__Goal of the exercise__. Print every line of the listing below, starting with the line that holds "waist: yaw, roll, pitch" and going on through the line that holds "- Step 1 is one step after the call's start", both included, and print nothing else.

__Data for processing__.
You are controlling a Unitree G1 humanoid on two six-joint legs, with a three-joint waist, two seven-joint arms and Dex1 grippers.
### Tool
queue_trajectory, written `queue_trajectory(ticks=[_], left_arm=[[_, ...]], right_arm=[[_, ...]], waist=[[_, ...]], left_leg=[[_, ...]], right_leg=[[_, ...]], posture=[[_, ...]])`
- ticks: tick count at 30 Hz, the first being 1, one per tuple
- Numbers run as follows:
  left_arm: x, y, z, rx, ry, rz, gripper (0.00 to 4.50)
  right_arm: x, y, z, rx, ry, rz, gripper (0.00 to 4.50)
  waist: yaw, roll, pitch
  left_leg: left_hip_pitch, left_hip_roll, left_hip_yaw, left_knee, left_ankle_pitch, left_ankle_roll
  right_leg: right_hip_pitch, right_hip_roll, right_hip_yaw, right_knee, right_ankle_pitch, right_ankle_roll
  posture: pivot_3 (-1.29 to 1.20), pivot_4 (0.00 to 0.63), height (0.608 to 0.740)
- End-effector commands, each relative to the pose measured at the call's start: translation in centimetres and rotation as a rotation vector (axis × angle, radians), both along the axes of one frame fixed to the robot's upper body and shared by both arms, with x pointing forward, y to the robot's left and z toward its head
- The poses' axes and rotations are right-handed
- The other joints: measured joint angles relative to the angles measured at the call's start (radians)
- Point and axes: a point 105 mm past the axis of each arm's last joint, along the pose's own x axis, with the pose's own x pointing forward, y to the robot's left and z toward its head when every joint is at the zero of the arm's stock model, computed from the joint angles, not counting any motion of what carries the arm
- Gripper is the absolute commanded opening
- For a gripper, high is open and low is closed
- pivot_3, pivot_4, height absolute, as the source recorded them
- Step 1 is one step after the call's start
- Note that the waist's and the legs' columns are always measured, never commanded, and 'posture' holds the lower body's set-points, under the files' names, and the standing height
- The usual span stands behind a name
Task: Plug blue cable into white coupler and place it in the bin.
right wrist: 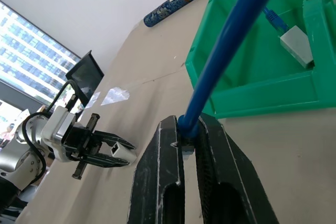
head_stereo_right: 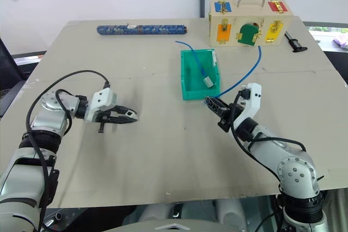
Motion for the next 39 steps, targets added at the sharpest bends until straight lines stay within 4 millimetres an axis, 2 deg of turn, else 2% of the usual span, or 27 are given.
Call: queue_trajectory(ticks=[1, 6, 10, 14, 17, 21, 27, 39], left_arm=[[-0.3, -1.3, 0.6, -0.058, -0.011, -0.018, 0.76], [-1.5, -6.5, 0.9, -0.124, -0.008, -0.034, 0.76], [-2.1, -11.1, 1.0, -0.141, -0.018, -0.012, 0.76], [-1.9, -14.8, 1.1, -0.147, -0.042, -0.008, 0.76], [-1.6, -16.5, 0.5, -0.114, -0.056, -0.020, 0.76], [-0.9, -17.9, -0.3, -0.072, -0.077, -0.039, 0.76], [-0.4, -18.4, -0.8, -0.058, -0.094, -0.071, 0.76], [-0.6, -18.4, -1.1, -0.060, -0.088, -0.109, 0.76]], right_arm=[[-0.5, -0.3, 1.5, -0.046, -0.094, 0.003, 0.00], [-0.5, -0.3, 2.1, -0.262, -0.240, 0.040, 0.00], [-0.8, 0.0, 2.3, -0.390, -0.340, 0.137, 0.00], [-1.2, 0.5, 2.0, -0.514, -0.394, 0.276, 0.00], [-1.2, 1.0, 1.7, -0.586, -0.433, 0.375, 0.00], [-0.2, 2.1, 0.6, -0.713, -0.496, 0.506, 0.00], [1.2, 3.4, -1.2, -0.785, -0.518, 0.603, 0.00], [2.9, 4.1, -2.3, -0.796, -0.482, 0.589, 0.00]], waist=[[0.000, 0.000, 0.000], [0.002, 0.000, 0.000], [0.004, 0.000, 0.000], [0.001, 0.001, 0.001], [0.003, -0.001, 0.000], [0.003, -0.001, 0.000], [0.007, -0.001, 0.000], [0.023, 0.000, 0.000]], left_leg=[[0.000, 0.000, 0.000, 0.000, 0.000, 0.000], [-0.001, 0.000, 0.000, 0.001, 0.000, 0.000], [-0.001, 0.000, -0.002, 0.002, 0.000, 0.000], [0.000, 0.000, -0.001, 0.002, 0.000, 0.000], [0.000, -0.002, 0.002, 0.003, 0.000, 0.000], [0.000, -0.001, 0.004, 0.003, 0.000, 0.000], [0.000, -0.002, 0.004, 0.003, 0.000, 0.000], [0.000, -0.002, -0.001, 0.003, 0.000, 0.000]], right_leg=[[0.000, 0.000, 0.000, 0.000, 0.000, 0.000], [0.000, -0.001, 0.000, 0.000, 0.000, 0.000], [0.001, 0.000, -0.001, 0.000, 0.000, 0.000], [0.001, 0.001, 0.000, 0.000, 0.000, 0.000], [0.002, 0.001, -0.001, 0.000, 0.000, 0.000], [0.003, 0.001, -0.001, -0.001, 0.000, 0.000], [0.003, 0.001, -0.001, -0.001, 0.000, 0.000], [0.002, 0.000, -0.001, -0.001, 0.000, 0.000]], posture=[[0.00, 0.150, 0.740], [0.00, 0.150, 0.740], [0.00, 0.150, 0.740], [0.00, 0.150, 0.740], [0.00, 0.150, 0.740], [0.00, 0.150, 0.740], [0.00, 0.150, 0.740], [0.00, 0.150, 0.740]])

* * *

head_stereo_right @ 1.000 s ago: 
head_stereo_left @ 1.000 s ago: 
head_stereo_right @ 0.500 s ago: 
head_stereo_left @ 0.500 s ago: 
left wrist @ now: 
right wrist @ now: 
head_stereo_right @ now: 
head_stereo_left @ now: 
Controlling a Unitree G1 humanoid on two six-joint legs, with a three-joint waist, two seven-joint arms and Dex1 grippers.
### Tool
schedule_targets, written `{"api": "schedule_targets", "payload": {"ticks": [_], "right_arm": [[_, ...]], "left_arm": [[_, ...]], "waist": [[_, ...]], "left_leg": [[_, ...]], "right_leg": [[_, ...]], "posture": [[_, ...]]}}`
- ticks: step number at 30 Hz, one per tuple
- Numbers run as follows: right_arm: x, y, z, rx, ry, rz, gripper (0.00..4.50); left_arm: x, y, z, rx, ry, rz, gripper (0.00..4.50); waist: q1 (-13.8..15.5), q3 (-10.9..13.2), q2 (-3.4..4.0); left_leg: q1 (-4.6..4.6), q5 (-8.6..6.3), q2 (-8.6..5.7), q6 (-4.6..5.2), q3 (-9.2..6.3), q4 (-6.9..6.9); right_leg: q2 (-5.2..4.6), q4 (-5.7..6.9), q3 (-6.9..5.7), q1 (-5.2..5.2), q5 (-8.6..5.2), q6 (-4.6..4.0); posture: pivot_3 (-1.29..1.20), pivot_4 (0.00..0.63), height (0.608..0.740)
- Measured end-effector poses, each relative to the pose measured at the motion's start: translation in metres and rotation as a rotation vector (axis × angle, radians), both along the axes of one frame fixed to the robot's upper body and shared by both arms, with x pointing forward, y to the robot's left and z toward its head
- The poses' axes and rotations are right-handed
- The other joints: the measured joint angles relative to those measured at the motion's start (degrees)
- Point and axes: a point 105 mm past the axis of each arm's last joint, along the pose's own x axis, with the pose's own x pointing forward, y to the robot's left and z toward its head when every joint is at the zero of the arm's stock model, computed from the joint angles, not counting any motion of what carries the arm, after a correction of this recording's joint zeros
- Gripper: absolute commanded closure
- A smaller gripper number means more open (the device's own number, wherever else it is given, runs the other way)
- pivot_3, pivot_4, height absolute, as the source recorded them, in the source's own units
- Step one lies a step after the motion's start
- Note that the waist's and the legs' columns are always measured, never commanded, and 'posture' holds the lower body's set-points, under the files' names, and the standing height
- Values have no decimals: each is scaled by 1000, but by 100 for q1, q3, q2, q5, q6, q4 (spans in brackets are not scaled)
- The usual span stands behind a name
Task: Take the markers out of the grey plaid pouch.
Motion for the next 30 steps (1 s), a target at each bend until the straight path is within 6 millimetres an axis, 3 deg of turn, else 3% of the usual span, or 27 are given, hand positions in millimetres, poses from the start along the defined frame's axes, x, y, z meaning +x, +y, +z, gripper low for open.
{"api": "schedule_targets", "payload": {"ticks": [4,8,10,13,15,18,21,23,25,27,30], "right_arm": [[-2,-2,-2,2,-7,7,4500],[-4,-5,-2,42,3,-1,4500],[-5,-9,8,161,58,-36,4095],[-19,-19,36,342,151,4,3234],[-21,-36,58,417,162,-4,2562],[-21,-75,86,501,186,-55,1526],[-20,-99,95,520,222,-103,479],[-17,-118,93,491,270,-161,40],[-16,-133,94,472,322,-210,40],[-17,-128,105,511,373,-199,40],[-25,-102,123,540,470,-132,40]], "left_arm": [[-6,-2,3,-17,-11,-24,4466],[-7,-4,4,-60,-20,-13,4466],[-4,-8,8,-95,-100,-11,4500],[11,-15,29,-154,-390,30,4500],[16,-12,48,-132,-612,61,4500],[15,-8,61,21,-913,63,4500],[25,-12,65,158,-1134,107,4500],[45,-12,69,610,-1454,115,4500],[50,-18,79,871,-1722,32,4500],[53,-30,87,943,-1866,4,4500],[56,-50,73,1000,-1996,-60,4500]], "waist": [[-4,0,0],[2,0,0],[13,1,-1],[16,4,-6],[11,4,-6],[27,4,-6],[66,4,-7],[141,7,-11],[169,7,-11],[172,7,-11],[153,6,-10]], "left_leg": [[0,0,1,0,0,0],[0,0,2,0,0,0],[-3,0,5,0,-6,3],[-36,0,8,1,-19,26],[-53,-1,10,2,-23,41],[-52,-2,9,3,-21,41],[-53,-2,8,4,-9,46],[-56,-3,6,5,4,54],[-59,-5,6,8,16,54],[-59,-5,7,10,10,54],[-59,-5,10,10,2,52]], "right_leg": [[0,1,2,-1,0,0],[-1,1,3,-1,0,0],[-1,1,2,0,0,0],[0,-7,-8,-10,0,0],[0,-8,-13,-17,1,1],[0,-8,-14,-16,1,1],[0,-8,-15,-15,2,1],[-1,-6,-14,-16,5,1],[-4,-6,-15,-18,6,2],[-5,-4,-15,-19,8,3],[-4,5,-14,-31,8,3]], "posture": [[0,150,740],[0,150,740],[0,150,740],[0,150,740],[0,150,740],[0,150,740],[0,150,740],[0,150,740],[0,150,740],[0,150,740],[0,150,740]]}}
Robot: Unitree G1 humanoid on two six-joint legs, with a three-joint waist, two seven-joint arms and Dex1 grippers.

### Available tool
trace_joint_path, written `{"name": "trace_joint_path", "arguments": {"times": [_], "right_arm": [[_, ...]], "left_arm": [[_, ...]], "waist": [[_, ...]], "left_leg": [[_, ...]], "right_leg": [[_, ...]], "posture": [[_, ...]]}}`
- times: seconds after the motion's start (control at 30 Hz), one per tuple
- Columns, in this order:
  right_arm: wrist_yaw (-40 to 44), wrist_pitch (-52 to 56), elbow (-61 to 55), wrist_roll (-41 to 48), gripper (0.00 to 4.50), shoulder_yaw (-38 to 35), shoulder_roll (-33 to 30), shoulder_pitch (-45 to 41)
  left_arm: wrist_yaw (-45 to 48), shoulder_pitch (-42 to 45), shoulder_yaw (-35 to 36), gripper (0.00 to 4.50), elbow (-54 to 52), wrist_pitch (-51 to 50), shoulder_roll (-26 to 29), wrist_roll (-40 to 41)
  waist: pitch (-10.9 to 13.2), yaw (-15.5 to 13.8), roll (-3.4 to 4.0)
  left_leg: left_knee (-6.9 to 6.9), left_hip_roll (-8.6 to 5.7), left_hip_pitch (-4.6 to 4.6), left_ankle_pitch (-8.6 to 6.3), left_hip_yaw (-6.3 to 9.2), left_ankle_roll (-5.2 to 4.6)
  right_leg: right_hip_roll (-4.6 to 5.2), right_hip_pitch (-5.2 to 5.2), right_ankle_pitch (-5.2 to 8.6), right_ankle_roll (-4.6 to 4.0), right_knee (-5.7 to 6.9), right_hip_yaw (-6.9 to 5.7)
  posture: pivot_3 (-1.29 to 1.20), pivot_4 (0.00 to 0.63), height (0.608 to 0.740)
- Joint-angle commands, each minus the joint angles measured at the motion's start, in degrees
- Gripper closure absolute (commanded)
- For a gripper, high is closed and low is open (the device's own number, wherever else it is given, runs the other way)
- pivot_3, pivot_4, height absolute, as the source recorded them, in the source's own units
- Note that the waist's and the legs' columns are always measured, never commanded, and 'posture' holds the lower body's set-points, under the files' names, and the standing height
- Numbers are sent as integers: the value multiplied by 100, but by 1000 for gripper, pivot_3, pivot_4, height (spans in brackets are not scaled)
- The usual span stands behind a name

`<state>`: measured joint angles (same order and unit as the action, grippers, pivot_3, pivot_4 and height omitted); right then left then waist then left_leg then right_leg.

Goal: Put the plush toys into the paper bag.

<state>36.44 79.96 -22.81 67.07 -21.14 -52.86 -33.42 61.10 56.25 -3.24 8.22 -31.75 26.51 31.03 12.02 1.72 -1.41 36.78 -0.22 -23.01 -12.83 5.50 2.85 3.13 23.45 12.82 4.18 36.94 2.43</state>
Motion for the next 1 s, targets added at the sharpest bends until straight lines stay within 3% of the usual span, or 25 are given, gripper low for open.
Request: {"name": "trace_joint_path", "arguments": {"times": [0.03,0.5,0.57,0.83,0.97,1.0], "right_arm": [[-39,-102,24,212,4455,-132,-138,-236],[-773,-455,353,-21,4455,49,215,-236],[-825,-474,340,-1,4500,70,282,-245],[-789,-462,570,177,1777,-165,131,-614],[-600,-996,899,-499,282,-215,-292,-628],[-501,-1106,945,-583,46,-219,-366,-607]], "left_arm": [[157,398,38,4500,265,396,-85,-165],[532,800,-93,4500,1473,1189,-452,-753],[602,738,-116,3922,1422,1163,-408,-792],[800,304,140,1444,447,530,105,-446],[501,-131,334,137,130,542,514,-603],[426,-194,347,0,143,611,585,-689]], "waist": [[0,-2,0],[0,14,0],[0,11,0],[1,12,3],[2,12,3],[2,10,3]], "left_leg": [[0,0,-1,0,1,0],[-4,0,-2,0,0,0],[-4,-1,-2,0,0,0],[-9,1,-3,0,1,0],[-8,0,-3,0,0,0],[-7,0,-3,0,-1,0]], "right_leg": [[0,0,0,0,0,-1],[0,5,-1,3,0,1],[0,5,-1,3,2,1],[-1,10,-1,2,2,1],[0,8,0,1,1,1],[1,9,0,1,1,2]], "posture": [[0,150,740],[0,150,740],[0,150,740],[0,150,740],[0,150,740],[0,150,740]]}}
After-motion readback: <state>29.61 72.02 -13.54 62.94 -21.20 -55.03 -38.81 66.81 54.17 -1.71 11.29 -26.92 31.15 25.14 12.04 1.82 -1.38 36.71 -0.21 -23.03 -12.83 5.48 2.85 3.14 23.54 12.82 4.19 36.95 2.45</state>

__Exercise answer__.
  waist: yaw, roll, pitch
  left_leg: left_hip_pitch, left_hip_roll, left_hip_yaw, left_knee, left_ankle_pitch, left_ankle_roll
  right_leg: right_hip_pitch, right_hip_roll, right_hip_yaw, right_knee, right_ankle_pitch, right_ankle_roll
  posture: pivot_3 (-1.29 to 1.20), pivot_4 (0.00 to 0.63), height (0.608 to 0.740)
- End-effector commands, each relative to the pose measured at the call's start: translation in centimetres and rotation as a rotation vector (axis × angle, radians), both along the axes of one frame fixed to the robot's upper body and shared by both arms, with x pointing forward, y to the robot's left and z toward its head
- The poses' axes and rotations are right-handed
- The other joints: measured joint angles relative to the angles measured at the call's start (radians)
- Point and axes: a point 105 mm past the axis of each arm's last joint, along the pose's own x axis, with the pose's own x pointing forward, y to the robot's left and z toward its head when every joint is at the zero of the arm's stock model, computed from the joint angles, not counting any motion of what carries the arm
- Gripper is the absolute commanded opening
- For a gripper, high is open and low is closed
- pivot_3, pivot_4, height absolute, as the source recorded them
- Step 1 is one step after the call's start

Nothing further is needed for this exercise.